Parmi les autres conclusions du rapport:
- Plus de 145 000 enfants et adolescents ont été touchés par des déplacements forcés, des fermetures scolaires, des moyens de subsistance perdus et une exposition à la fumée. Leurs maux comprenaient des problèmes respiratoires, des yeux enflammés, une déshydratation et des maladies diarrhéiques. Des milliers d'autres adultes ont été traités pour des problèmes de santé similaires liés aux effets des incendies.
- Les incendies ont détruit les cultures de base, tandis que les vaches, les porcs et autres animaux élevés pour la nourriture ont été brûlés vifs ou affamés parce que les pâturages ont été détruits.
- Les zones ravagées par le feu ont paralysé la chasse et la pêche de subsistance, avec des animaux fuyant ou mourant. La culture alimentaire devrait faire face à des défis à long terme en raison des dommages causés par le feu. Des milliers de familles ont eu besoin d'une assistance alimentaire et d'une autre aide.

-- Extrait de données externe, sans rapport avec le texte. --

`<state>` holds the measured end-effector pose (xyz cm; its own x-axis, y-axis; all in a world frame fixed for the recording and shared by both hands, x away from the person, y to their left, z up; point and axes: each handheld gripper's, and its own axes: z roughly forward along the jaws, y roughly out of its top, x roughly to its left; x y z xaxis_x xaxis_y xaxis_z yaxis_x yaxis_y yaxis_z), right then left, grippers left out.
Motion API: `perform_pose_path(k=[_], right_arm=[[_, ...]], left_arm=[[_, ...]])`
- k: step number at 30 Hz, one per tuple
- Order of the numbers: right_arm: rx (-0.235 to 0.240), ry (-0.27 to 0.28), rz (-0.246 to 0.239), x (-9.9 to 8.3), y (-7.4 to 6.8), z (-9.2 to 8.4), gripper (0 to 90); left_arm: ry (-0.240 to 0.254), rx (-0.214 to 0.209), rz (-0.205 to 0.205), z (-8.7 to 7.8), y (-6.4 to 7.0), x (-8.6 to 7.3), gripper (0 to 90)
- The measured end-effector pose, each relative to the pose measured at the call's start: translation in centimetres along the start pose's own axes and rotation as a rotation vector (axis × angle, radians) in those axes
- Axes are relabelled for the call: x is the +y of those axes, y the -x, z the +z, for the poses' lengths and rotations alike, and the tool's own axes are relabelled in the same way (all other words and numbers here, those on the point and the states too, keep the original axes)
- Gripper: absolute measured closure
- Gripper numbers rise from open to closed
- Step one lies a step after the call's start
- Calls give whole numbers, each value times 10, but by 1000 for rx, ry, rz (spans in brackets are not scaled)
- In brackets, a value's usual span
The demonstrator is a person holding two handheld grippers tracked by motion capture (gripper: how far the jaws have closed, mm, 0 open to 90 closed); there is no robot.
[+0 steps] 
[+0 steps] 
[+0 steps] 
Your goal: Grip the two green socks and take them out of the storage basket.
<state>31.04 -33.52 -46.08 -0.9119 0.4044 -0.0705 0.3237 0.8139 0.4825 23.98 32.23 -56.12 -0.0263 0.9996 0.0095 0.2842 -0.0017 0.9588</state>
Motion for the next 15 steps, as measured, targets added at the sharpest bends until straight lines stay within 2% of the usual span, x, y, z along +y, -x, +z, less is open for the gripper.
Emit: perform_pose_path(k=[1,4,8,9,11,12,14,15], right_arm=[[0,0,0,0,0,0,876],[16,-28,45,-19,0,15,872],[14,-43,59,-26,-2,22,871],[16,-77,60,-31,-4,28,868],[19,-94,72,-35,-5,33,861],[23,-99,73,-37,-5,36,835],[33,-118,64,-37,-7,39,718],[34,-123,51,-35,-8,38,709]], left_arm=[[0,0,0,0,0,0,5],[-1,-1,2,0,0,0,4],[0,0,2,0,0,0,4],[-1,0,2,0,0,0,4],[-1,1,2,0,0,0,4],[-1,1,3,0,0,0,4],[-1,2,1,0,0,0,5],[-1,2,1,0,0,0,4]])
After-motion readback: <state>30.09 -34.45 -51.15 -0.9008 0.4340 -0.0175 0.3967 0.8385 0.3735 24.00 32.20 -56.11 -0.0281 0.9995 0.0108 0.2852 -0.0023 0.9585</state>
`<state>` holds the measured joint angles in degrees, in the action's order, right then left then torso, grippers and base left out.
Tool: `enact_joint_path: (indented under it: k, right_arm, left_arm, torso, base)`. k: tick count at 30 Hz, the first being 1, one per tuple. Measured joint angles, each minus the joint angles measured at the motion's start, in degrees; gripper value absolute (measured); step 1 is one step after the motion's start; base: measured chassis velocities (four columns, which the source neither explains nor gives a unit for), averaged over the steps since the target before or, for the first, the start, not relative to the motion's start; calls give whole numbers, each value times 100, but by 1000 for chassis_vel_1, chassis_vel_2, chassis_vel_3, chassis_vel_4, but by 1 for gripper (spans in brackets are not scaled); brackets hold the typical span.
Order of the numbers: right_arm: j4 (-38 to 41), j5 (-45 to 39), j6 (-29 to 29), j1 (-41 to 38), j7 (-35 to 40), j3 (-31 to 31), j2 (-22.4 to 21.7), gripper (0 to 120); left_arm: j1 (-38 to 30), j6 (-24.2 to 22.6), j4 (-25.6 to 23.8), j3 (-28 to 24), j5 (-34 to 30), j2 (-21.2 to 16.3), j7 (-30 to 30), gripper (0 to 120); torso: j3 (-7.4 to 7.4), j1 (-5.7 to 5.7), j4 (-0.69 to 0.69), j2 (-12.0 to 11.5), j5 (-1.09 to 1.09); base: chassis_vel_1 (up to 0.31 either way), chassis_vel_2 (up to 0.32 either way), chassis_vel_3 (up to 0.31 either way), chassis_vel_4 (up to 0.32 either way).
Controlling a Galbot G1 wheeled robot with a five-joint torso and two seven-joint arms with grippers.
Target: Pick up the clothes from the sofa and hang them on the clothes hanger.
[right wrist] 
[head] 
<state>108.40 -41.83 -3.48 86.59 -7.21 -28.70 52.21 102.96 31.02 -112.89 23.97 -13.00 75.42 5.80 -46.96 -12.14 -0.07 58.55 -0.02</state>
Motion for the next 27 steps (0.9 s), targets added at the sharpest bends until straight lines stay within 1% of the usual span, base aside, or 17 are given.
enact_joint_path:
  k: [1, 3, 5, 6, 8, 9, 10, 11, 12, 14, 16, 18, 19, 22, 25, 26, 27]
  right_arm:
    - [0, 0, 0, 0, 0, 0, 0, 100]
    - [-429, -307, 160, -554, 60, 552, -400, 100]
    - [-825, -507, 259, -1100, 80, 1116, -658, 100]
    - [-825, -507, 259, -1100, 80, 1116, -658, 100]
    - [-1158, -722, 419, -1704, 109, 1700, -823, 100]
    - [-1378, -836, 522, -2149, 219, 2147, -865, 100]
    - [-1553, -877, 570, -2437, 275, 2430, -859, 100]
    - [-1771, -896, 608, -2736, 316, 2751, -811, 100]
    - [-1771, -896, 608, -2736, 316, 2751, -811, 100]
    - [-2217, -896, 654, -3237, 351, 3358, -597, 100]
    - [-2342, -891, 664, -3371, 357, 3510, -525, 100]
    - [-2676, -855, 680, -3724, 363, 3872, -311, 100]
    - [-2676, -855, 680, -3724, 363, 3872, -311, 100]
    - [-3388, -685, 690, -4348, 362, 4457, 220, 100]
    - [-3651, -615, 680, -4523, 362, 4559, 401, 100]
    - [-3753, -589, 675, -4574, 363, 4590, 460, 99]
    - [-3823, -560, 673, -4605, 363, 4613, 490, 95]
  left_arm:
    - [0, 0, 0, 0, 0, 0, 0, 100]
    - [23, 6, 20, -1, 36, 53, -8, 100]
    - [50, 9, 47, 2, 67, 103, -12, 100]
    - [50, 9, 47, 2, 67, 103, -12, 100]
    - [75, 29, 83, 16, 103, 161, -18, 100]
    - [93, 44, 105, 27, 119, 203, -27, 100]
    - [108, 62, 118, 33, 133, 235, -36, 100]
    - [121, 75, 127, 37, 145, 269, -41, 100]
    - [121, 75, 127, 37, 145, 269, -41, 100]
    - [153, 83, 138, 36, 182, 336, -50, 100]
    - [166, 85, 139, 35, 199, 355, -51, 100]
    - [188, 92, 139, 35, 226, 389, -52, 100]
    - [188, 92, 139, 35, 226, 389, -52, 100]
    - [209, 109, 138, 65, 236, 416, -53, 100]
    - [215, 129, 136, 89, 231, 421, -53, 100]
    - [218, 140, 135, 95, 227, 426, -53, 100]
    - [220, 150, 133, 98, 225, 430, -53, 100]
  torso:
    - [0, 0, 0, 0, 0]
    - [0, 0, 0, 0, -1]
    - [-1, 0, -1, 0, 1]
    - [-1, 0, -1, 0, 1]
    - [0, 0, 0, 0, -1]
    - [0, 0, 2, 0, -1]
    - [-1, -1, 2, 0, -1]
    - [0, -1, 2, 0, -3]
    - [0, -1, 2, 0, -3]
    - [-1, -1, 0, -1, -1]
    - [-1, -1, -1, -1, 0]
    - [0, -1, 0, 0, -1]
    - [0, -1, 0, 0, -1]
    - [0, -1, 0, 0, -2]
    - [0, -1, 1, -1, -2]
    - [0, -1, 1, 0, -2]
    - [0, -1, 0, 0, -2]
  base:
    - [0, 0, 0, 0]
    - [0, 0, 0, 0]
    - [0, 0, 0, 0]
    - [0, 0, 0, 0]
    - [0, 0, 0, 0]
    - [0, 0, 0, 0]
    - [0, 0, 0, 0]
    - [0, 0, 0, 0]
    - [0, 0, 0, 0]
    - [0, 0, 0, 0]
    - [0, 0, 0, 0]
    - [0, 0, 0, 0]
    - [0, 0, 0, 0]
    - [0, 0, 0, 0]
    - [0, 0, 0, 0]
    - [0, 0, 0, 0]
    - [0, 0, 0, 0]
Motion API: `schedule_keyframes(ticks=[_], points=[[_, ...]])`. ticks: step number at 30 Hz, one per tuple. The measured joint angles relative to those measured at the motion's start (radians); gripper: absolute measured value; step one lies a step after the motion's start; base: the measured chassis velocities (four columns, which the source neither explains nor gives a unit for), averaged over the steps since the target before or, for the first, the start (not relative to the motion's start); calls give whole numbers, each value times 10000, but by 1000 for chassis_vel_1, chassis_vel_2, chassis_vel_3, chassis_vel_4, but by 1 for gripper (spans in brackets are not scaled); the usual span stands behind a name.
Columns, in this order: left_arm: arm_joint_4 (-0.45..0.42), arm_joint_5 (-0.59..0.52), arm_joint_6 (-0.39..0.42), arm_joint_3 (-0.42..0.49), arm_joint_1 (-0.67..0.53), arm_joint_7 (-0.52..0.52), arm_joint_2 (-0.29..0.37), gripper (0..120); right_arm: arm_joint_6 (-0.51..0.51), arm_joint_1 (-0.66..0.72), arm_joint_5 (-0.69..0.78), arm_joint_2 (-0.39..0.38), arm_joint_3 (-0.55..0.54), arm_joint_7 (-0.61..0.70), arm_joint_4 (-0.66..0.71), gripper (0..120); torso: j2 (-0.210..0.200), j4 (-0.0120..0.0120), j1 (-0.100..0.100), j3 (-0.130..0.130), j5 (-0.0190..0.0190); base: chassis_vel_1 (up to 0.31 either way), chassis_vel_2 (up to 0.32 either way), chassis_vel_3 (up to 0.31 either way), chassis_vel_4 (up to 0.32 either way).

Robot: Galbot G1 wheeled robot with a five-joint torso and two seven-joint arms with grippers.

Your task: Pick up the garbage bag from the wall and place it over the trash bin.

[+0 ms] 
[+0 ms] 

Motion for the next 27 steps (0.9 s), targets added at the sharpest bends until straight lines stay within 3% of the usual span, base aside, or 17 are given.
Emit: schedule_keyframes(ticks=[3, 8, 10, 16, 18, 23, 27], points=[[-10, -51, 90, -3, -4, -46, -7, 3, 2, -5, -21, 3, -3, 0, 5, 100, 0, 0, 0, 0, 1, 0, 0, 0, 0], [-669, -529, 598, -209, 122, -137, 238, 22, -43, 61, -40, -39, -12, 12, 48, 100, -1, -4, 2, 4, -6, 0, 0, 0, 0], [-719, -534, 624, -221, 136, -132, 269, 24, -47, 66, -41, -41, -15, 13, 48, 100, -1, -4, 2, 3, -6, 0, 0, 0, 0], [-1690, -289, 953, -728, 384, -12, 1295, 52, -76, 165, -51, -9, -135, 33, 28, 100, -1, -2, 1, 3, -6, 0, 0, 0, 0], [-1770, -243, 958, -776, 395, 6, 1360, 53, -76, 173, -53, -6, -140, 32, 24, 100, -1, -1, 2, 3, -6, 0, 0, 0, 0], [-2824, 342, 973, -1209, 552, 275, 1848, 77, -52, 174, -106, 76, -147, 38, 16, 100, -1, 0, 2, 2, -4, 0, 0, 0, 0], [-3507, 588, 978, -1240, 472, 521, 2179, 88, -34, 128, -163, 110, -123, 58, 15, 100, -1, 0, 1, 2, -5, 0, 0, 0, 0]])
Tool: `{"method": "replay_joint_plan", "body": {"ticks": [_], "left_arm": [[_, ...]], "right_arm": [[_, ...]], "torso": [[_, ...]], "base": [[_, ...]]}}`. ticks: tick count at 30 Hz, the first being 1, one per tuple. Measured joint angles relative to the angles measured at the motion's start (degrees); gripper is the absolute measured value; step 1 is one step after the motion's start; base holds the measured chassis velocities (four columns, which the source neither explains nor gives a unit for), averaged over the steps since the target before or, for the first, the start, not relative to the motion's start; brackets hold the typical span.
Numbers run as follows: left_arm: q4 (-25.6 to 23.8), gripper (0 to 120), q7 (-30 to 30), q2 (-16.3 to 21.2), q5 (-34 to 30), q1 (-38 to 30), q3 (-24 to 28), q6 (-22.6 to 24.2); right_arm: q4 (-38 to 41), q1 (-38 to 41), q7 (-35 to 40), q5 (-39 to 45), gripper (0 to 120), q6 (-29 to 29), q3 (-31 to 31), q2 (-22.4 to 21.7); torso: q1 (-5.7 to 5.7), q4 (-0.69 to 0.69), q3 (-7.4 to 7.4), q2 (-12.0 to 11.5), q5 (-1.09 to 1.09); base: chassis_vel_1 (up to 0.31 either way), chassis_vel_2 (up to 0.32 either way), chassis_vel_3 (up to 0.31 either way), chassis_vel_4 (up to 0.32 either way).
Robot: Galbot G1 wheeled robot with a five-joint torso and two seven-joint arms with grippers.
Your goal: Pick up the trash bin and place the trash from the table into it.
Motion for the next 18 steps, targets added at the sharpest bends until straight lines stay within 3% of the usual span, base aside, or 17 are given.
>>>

Les rivières polluées par l'utilisation généralisée d'agrochimiques et d'or illégaux ont été contaminés par les cendres et les débris des incendies tandis que la terre brûlée entravait la capacité du sol à absorber les précipitations et à reconstituer les eaux souterraines.
Le rapport a également noté que des dizaines d'espèces menacées et endémiques – y compris des perroquets à barbe bleue, des tapirs et des tatoues géants – avec d'autres habitats perdus de la faune ou sont morts dans les flammes et la fumée. Les prairies incinérées et les forêts anciennes ont libéré des gaz à effet de serre réchauffant le climat dans l'atmosphère.
Les réponses de la Bolivie aux incendies comprenaient la publication de déclarations de catastrophe, le déploiement des pompiers et les militaires plus de 800 fois et la distribution de l'aide humanitaire et des soins médicaux.
« Ces approches réactives, basées principalement sur les interventions d'urgence, ont tendance à ignorer les causes structurelles stimulant la récidive des incendies de forêt, tels que le changement d'utilisation des terres et la dynamique agraire non durable », indique le rapport.
Le rapport a appelé la Bolivie à adopter un plan national de gestion des incendies qui comprend des connaissances basées sur les écosystèmes, vise à empêcher les incendies de commencer en premier lieu et intègre la participation des communautés autochtones et rurales.
Le rapport a également recommandé que la Bolivie abroge les lois et politiques qui incitent le changement et la déforestation de l'utilisation des terres, et que le gouvernement s'engage à effectuer des évaluations environnementales et à impact social pour toutes les activités ayant un impact sur les personnes et les écosystèmes.
Dans sa déclaration envoyée par courrier électronique, Palummo note que le rapport plaide aux pays riches pour répondre à leurs engagements envers les fonds financiers internationaux du climat. Des pays comme la Bolivie ont besoin de plus de ressources pour passer des modèles de développement extractifs tout en parcourant des risques climatiques croissants, a-t-il déclaré.
Les incendies de la Bolivie faisaient partie des nombreuses catastrophes en 2024, l'année la plus chaude de la Terre jamais enregistrée. Palummo a souligné que le rapport offre des leçons aux nations du monde entier.
« Ce n'est pas seulement une question environnementale, mais un problème de droits de l'homme », a déclaré Palummo dans son e-mail. «Le droit à un environnement sain, à la santé, à l'eau et même à la vie et aux moyens de subsistance est en jeu lorsque les catastrophes alimentées par le climat frappent. C'est un avertissement qui résonne bien au-delà des frontières de la Bolivie.»